Drawing on over a decade of experience across London and Dubai, Meghdad Tabrizian, a cross-border tax expert and founder of Tabrizian Tax Advisory, has helped countless SMEs stay compliant and strategic with their finances. In this article, Tabrizian shares the five most common tax mistakes SMEs make—and how to avoid them.
⚠️ 1. Ignoring Tax Planning Until It’s Too Late
Many SME owners treat taxes as an afterthought—something to deal with at year-end. According to Meghdad Tabrizian, this reactive approach can lead to missed reliefs, inefficient structures, and avoidable liabilities.
“Tax planning should be embedded into your business model,” says Tabrizian. “Startups and SMEs that think ahead benefit from lower tax burdens and fewer surprises.”
✅ Tip: Build a quarterly tax review into your financial routine, especially if you’re operating in multiple jurisdictions like the UK and UAE.
❌ 2. Misclassifying Expenses or Income
Incorrectly categorizing business expenses or revenue streams is a frequent issue—particularly in companies without a dedicated finance team. In the UK, this can lead to overstated profits and excess tax payments. In the UAE, misclassifying VATable supplies can result in FTA penalties.
Meghdad Tabrizian often sees businesses lose thousands due to simple accounting errors.
✅ Tip: Invest in proper bookkeeping from day one. Use accounting software and have your chart of accounts reviewed by a tax advisor familiar with your local regulations.
🧾 3. Failing to Register or Comply with VAT Obligations
VAT compliance is non-negotiable in both the UK and UAE. Yet many SMEs delay registration, file incorrect returns, or misunderstand exemptions.
“One of the most preventable issues I see is businesses overlooking their VAT thresholds,” notes Meghdad Tabrizian, who holds an advanced diploma in UAE VAT Compliance.

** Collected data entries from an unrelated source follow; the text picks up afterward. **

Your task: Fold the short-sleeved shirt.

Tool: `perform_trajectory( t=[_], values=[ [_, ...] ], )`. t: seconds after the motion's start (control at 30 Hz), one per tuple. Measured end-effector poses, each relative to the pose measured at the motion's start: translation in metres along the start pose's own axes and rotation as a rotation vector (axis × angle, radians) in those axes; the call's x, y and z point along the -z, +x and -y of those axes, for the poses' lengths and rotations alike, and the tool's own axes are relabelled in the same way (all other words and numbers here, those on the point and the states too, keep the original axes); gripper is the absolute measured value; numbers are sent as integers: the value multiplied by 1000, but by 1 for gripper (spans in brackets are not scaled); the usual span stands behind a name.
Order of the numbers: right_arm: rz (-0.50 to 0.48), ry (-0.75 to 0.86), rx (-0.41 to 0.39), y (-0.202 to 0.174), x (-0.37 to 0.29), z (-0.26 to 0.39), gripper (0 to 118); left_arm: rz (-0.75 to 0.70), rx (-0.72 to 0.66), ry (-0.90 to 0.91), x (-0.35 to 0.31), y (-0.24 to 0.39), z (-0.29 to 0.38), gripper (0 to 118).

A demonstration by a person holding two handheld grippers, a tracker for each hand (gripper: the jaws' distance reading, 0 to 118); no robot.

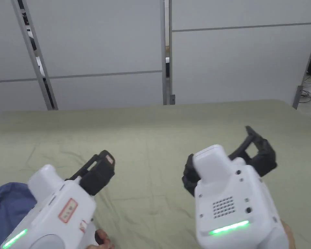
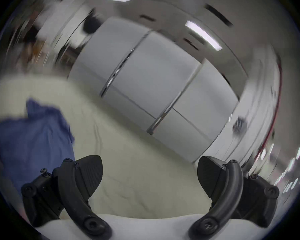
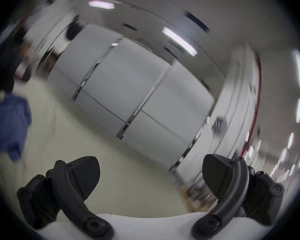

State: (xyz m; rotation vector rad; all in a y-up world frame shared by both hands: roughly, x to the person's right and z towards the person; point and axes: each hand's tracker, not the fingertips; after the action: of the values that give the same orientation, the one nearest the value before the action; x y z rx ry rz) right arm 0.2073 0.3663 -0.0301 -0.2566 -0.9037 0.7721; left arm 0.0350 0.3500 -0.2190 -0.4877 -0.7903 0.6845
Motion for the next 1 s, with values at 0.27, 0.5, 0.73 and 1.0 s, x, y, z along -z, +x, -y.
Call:
perform_trajectory(
  t=[0.27,0.5,0.73,1.0],
  values=[
    [-205,63,-400,-68,-15,17,117,-74,-276,-93,12,-48,19,109],
    [-245,-265,592,18,20,23,116,-119,725,111,-1,60,18,110],
    [-143,-312,915,36,2,82,116,-100,920,156,-7,73,52,110],
    [-41,-235,717,37,-7,60,68,-120,844,137,-7,67,39,109]
  ],
)
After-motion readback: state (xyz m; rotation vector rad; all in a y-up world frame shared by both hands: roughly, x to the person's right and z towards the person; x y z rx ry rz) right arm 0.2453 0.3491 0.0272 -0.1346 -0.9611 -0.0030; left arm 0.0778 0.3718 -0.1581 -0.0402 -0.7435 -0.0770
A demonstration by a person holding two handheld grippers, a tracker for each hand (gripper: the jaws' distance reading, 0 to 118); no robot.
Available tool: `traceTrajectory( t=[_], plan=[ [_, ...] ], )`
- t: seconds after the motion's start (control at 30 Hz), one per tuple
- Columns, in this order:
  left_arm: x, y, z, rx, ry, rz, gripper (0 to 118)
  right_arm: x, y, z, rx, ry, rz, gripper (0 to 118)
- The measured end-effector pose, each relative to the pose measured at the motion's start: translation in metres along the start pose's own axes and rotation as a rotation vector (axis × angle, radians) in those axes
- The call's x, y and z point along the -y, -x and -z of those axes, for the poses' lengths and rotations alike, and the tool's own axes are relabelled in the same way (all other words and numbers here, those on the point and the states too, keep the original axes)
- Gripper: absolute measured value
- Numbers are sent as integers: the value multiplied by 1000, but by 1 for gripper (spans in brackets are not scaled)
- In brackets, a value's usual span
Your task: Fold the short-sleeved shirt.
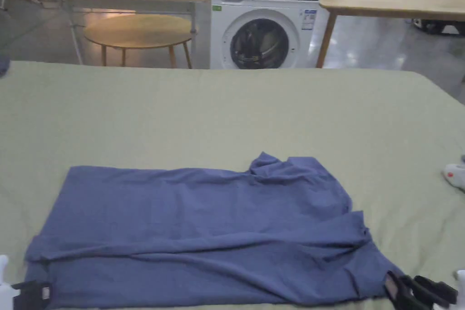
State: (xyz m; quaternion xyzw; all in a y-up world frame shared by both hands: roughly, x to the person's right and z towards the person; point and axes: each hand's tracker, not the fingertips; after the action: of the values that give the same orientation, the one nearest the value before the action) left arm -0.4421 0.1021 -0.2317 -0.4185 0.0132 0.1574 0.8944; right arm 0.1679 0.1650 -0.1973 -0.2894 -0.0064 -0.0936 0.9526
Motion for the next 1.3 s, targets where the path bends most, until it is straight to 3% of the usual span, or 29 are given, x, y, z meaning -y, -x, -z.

✅ Tip: Monitor your taxable turnover closely. In the UAE, the mandatory threshold is AED 375,000; in the UK, it’s £85,000. Even if you fall below the threshold, voluntary registration may be beneficial for input VAT recovery.

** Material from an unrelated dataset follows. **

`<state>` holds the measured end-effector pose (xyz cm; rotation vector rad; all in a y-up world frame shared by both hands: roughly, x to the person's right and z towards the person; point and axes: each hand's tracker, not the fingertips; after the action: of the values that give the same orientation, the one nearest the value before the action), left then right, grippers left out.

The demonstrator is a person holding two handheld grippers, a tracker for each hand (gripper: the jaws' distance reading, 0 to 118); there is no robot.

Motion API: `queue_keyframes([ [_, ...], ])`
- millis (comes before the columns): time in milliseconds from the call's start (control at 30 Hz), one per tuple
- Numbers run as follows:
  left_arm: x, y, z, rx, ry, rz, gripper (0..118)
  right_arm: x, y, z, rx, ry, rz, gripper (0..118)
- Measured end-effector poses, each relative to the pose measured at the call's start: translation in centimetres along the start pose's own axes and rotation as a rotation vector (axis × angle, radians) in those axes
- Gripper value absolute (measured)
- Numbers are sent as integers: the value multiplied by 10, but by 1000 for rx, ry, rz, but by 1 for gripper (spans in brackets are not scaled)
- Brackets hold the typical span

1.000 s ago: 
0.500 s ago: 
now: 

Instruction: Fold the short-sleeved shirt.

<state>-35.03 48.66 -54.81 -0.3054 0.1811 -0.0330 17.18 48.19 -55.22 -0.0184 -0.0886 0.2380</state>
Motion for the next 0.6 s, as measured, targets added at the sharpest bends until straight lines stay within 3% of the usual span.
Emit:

🔁 4. Overlooking Cross-Border Tax Rules
If your business operates across borders—even digitally—you may be subject to double taxation, withholding tax, or transfer pricing rules. SMEs often assume their size exempts them from these complexities, but regulators don’t agree.

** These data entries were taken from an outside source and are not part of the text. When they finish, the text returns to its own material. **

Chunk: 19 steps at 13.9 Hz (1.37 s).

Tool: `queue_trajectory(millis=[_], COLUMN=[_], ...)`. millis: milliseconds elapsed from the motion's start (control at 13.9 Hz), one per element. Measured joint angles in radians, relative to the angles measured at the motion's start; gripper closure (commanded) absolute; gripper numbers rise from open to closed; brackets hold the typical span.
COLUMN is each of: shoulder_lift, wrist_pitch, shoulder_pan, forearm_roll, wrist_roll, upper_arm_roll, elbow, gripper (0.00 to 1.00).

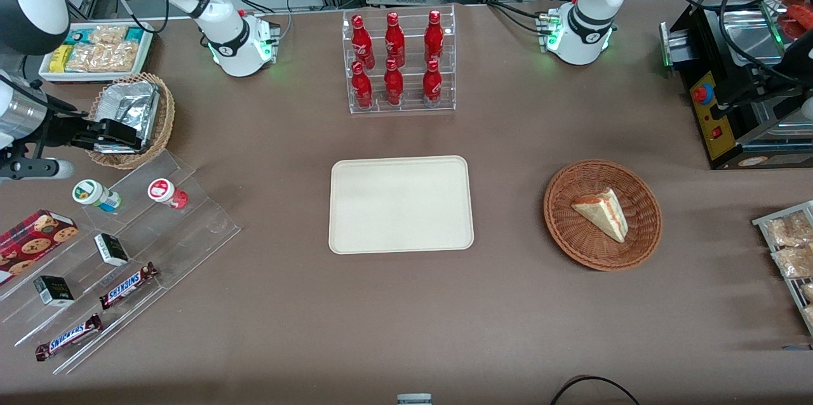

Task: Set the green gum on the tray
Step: 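Move the right gripper down toward the green-lidded gum tub on the shelf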

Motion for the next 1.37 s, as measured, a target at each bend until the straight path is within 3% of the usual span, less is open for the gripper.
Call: queue_trajectory(millis=[647,934,1365], shoulder_lift=[0.014,0.019,0.026], wrist_pitch=[0.055,0.156,0.34], shoulder_pan=[-0.001,-0.034,-0.185], forearm_roll=[-0.027,-0.029,-0.031], wrist_roll=[-0.075,-0.262,-0.741], upper_arm_roll=[-0.006,-0.017,-0.023], elbow=[-0.045,-0.12,-0.234], gripper=[0.0,0.0,0.0])
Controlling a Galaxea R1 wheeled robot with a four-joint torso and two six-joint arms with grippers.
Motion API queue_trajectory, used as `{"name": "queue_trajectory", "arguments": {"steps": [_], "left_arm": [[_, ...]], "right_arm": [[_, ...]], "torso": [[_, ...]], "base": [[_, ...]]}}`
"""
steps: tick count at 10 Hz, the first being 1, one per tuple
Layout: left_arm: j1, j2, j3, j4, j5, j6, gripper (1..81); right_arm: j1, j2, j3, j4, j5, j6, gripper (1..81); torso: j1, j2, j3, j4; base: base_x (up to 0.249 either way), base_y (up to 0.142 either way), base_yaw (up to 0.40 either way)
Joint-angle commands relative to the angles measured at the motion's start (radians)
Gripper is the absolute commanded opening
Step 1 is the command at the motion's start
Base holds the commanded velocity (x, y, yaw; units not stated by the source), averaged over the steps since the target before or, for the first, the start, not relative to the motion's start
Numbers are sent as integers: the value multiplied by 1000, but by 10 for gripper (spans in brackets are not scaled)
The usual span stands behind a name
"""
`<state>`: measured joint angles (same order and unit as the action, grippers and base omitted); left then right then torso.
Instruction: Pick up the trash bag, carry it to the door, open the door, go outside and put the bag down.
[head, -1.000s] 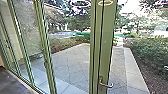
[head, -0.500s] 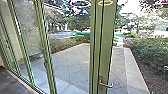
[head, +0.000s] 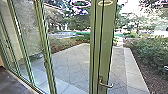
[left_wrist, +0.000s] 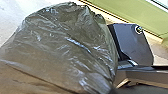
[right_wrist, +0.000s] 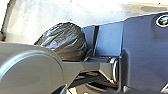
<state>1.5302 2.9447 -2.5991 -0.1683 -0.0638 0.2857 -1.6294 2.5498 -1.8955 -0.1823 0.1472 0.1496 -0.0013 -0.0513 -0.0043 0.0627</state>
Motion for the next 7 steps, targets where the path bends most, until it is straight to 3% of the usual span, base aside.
{"name": "queue_trajectory", "arguments": {"steps": [1,3,7], "left_arm": [[-58,-4,5,1,53,0,10],[-58,-1,5,1,53,0,10],[-60,5,5,0,53,0,10]], "right_arm": [[18,-190,208,-11,0,-2,811],[22,-246,278,-11,0,-2,811],[47,-466,539,4,2,-2,811]], "torso": [[1,0,0,0],[1,0,0,0],[1,0,0,0]], "base": [[0,0,0],[0,0,0],[0,0,0]]}}
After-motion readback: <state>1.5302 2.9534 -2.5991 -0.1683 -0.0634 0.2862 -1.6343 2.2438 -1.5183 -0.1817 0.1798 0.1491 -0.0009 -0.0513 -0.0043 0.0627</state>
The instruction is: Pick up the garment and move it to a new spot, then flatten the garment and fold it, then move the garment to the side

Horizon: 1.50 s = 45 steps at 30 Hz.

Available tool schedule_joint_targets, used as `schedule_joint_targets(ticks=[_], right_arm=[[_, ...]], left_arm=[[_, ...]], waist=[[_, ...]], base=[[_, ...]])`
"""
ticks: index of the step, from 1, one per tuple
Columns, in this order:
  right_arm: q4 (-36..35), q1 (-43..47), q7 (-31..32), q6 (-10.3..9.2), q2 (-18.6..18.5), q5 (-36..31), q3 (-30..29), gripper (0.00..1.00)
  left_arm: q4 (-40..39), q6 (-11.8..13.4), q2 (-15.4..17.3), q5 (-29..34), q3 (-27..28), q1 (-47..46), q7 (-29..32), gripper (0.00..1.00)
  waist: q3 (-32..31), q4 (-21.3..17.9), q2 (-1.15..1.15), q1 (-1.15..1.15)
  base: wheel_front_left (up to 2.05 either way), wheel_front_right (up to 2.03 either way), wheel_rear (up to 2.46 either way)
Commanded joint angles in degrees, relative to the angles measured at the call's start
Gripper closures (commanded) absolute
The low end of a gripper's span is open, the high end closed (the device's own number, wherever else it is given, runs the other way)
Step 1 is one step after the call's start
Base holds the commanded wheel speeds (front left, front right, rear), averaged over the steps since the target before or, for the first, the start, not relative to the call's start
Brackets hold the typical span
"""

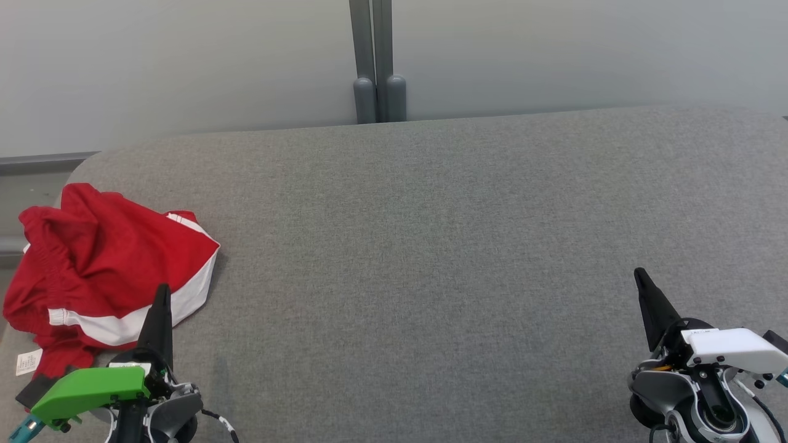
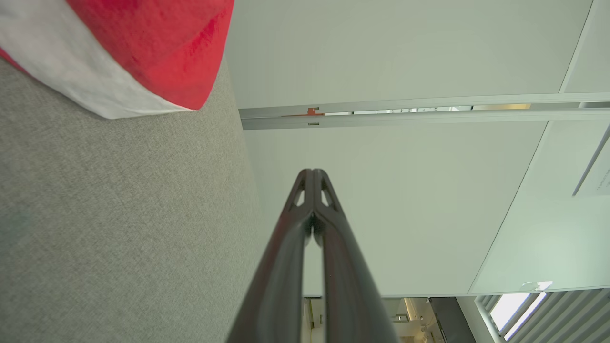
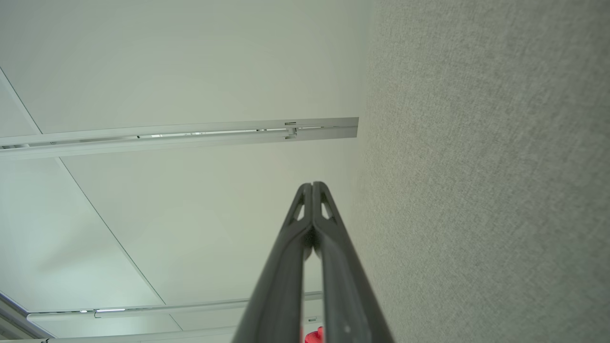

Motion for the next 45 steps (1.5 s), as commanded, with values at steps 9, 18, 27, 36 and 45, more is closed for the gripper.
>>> schedule_joint_targets(ticks=[9, 18, 27, 36, 45], right_arm=[[-0.17, -0.46, 0.15, 0.22, -0.02, -0.02, -0.12, 1.0], [-0.17, -0.46, 0.15, 0.22, -0.02, -0.02, -0.12, 1.0], [-0.17, -0.45, 0.14, 0.22, -0.02, -0.01, -0.11, 1.0], [1.44, 1.39, -0.35, -0.33, 0.45, -0.26, 0.09, 0.0], [0.83, 1.49, -3.16, -0.27, -0.83, -4.44, 1.71, 0.0]], left_arm=[[0.0, -0.37, 0.02, 0.57, 0.18, -0.83, 0.15, 1.0], [0.0, -0.37, 0.03, 0.57, 0.17, -0.83, 0.16, 1.0], [0.0, -0.37, 0.03, 0.58, 0.17, -0.84, 0.16, 1.0], [1.84, 0.1, -0.45, 0.17, -0.41, 1.37, -0.54, 0.0], [1.98, 0.06, -0.29, 5.56, -1.09, 1.14, -3.17, 0.0]], waist=[[0.0, 0.0, 0.0, 0.0], [0.0, 0.0, 0.0, 0.0], [0.0, 0.0, 0.0, 0.0], [0.01, -0.01, 0.0, 0.0], [0.04, -0.07, 0.0, 0.0]], base=[[0.0, 0.0, 0.0], [0.0, 0.0, 0.0], [0.0, 0.0, 0.0], [0.0, 0.0, 0.0], [0.0, 0.0, 0.0]])
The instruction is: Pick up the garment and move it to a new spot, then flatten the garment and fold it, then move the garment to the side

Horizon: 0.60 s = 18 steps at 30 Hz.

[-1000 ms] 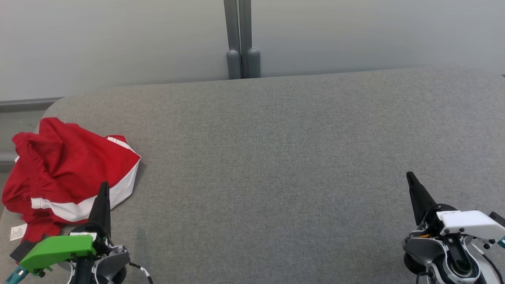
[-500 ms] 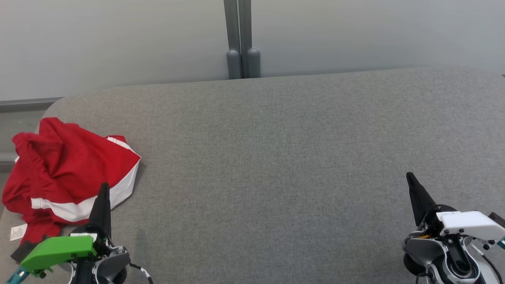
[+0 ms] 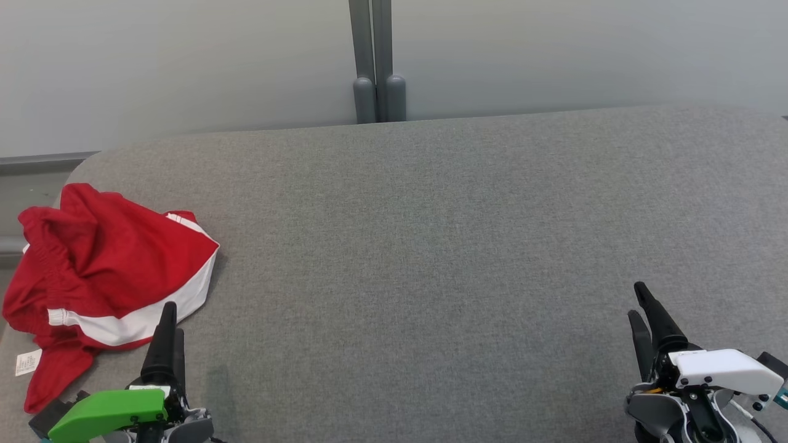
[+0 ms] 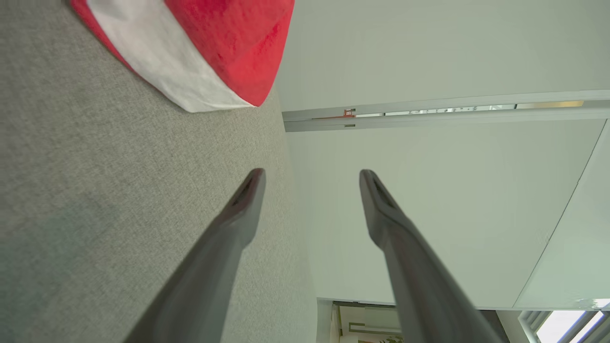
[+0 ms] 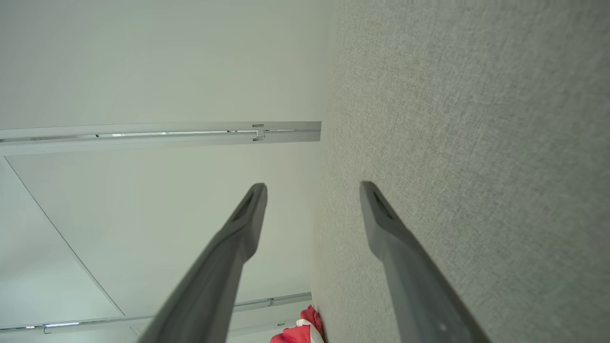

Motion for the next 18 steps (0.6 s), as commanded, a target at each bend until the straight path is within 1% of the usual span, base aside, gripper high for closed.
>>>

Meghdad Tabrizian’s MSc thesis at the University of Oxford focused on Double Taxation Treaties, giving him a unique perspective on cross-border structuring.
✅ Tip: Don’t rely on local tax knowledge alone. Work with a specialist who understands both UK and UAE tax laws to avoid unintended exposure.
💼 5. Mixing Business and Personal Finances
This one’s simple but surprisingly common: using personal accounts for business transactions (or vice versa). Not only does it complicate bookkeeping, but it also increases audit risk and muddies your tax position.
Meghdad Tabrizian emphasizes the importance of financial clarity.
✅ Tip: Keep your business and personal finances completely separate. This becomes especially important if you’re raising investment, applying for funding, or going through a tax audit.
Final Thoughts from Meghdad Tabrizian
Tax doesn’t have to be intimidating. For SMEs, the key is early awareness, clean systems, and proactive advice. As the founder of Tabrizian Tax Advisory, Meghdad Tabrizian offers tailored tax solutions that simplify compliance and unlock strategic benefits—especially for those operating between the UK and UAE.
Avoiding these five common tax mistakes not only protects your business—it sets the foundation for confident growth.